Ethel Matala de Mazza (Hg.), Clemens Pornschlegel (Hg.)

Inszenierte Welt: Theatralität als Argument literarischer Texte

Ergebnisse e. Kolloquium in München, 2001
Cover: Inszenierte Welt: Theatralität als Argument literarischer Texte
Rombach Verlag, Freiburg 2003
ISBN 9783793093497
Kartoniert, 328 Seiten, 52,20 EUR

Klappentext

Literarische Texte beschreiben nicht einfach die Welt, wie sie ist oder sein sollte. Sie entfalten komplexe Szenen, an die man sich wie an Traumbilder erinnert - Gottfried Kellers Pankraz, der reglos vor dem Löwen steht, Kleists Bettelweib, das durch den Saal humpelt. Es sind Inszenierungen der Wirklichkeit, in denen Welt als ein Gewebe aus Zeichen und Bedeutungen anschaulich wird. "Theatralität" im Sinne reflektierter szenischer Gestaltung des Wirklichen ist eine zentrale Kategorie literarischer Darstellung. Der vorliegende Band untersucht die Theatralität literarischer Texte anhand konkreter Fallstudien. Die Aufsätze zu Werken von Denis Diderot, Ludwig Christoph Heinrich Hölty, Heinrich von Kleist, E.T.A. Hoffmann, Gottfried Keller, Theodor Fontane, Arthur Schnitzler, Hugo von Hofmannsthal, Robert Walser, Franz Kafka, Ralph Ellison und BothoStrauß greifen kulturwissenschaftliche und semiotische Theorien auf und machen sie für die Texthermeneutik fruchtbar.
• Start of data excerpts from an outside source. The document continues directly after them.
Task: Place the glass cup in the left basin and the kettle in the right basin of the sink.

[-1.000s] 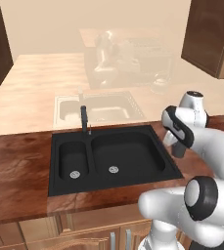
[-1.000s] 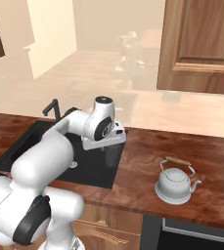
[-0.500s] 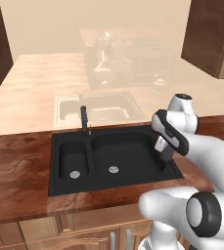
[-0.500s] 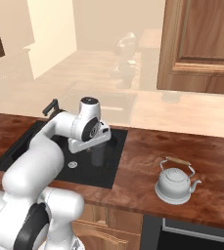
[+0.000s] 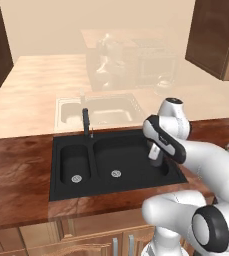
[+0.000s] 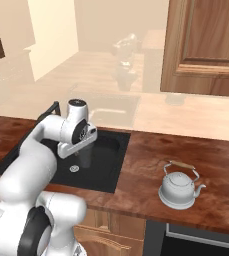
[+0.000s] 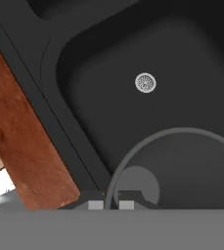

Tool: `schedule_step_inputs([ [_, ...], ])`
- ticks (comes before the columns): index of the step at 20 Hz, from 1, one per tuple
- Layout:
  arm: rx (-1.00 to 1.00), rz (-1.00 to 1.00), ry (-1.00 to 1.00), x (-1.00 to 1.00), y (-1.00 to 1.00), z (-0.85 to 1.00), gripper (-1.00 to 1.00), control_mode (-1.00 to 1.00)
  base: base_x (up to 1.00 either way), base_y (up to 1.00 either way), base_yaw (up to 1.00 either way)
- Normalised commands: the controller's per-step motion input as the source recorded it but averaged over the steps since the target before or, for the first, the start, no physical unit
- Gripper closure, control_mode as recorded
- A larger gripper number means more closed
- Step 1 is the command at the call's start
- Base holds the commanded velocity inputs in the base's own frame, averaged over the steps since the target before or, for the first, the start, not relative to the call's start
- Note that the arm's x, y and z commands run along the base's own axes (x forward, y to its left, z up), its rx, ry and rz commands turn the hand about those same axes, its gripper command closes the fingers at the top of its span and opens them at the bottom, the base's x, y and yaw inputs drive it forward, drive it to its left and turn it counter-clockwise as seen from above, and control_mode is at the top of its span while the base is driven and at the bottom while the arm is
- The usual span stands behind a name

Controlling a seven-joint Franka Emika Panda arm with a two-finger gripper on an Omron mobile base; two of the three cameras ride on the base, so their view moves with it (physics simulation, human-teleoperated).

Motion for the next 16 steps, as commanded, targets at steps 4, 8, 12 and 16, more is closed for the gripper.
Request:
schedule_step_inputs([
  [4, 0.0, 0.2, 0.01, 0.0, 0.58, 0.12, 1.0, -1.0, 0.0, 0.0, 0.0],
  [8, 0.0, 0.19, 0.02, 0.0, 0.62, 0.07, 1.0, -1.0, 0.0, 0.0, 0.0],
  [12, 0.0, 0.18, 0.01, 0.0, 0.59, 0.07, 1.0, -1.0, 0.0, 0.0, 0.0],
  [16, 0.0, 0.19, 0.0, 0.0, 0.56, 0.02, 1.0, -1.0, 0.0, 0.0, 0.0],
])
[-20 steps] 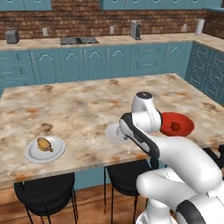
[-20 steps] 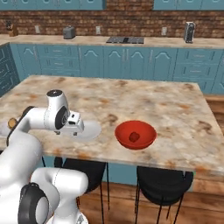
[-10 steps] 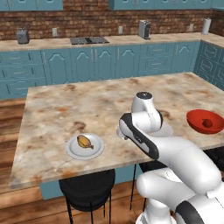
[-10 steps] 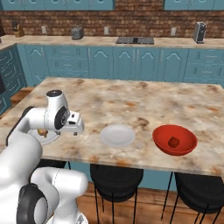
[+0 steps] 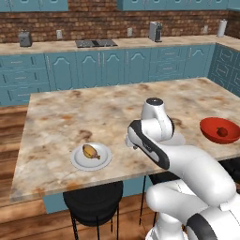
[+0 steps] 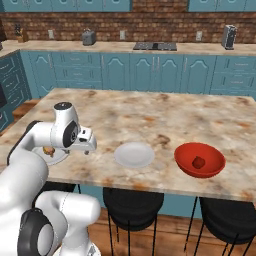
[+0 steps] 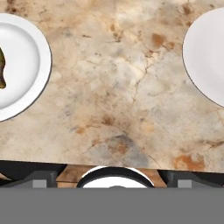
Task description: Pick the chicken drumstick and bell pepper from their plates and place them in the bowl. Then put the bowl in the fridge.
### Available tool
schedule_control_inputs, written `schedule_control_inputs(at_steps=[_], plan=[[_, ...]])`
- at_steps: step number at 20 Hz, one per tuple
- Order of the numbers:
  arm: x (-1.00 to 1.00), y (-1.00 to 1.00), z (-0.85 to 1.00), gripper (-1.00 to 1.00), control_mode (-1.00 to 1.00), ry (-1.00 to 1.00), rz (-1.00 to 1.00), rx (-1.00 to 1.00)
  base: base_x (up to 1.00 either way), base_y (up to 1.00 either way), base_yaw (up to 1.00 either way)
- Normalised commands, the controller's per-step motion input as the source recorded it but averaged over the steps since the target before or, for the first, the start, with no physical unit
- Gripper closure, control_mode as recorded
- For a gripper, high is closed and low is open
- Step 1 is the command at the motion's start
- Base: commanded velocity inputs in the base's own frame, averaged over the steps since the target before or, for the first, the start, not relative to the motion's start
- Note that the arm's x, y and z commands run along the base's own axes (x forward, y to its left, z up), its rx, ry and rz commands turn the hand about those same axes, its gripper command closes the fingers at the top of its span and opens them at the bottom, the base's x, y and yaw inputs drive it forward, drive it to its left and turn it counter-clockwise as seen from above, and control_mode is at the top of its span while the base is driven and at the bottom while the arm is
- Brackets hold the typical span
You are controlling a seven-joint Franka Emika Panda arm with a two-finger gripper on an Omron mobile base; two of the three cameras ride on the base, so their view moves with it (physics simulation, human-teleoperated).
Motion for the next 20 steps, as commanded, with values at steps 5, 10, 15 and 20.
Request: schedule_control_inputs(at_steps=[5, 10, 15, 20], plan=[[0.00, 0.00, 0.00, -1.00, -1.00, 0.00, 0.00, 0.00, 0.00, 0.00, 0.00], [0.00, 0.00, 0.00, -1.00, -1.00, 0.00, 0.00, 0.00, 0.00, 0.00, 0.00], [-0.06, 0.10, -0.03, -1.00, -1.00, 0.00, 0.02, -0.02, 0.00, 0.00, 0.00], [0.14, 0.63, -0.01, -1.00, -1.00, -0.03, 0.38, -0.05, 0.00, 0.00, 0.00]])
Rezensionsnotiz zu Süddeutsche Zeitung, 04.06.2004

Was ist das Theatralische an der Literatur? Nun, wie alle anderen Ausdrucksformen auch tritt sie auf, inszeniert (sich), setzt (sich) in Szene. Oder, um mit dem Rezensenten Ralf Berhorst aus dem besprochenen Band zu zitieren, Theatralität in der Literatur liegt dort vor, "wo Zeichen in ihrer Abständigkeit von der Wirklichkeit als Zeichen ausgestellt werden und ihr eigenes Zeichen-Sein exponieren". In zwölf Aufsätzen wird also Literatur von Hölty bis Botho Strauß darauf untersucht, wie sie sich "als Darstellungsmedium selbst in Szene setzt" - Berhorst hat sie mit großem Erkenntnisgewinn gelesen und vergibt das Prädikat "vorzüglich".